● Activity
Work through the data below and give the number of lines holding the word "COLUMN", without any other text.

Saved data entries
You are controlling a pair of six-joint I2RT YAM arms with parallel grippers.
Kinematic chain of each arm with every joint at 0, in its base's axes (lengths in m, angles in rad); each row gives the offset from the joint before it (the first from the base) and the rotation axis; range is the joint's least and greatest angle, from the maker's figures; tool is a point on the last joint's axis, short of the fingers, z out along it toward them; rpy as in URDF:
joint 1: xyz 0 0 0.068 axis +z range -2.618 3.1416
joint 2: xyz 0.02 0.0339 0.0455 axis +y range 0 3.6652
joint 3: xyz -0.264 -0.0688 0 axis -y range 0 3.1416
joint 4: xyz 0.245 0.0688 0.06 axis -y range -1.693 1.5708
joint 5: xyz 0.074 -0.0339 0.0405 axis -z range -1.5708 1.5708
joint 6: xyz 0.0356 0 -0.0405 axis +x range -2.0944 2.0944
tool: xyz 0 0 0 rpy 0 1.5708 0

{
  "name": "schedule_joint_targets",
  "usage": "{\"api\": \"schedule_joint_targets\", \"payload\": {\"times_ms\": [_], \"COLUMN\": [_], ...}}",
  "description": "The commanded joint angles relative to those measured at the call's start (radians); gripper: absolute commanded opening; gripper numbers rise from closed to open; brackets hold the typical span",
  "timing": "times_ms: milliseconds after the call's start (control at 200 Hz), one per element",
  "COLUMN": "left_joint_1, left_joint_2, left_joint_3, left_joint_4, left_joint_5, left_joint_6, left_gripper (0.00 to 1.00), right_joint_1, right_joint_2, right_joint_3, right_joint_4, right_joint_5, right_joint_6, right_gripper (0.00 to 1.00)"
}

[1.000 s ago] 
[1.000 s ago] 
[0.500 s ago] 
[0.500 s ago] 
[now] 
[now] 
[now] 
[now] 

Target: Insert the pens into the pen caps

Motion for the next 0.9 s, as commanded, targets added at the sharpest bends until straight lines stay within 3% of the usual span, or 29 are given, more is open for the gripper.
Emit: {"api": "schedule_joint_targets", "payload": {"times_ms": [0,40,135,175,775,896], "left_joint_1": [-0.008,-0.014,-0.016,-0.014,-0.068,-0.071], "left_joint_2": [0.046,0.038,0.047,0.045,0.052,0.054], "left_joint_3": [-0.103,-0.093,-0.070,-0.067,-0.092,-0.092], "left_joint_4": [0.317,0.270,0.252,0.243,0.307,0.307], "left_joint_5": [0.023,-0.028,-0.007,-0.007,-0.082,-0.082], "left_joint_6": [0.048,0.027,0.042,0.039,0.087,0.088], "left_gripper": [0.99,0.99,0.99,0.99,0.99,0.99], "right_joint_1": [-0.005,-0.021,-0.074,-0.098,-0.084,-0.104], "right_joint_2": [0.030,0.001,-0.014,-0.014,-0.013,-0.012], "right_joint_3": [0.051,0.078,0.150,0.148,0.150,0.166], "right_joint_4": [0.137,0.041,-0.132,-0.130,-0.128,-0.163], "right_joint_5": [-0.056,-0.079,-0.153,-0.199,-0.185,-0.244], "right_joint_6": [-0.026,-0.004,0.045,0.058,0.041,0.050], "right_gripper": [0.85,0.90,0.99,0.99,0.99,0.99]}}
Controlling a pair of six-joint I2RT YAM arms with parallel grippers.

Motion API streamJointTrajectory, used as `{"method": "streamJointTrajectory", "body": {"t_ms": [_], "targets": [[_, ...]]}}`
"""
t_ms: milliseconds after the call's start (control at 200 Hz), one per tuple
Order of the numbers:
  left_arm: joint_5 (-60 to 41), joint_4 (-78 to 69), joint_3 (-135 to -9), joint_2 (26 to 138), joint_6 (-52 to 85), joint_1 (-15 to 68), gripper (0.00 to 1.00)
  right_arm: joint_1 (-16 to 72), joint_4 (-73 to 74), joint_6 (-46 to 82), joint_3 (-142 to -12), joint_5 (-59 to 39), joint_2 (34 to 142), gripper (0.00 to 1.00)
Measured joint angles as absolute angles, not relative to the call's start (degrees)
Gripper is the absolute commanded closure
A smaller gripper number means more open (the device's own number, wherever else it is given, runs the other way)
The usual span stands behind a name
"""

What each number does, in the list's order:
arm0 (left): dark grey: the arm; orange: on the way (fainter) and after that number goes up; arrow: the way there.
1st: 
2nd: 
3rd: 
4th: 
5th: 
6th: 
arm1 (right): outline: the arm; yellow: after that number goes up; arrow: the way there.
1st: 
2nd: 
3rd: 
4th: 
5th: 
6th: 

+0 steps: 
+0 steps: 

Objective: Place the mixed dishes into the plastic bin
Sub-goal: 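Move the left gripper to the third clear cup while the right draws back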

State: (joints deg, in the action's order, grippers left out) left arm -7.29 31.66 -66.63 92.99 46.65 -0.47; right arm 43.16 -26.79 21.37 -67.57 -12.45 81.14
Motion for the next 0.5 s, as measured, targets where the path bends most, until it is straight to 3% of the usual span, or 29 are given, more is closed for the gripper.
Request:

● Answer to the exercise
2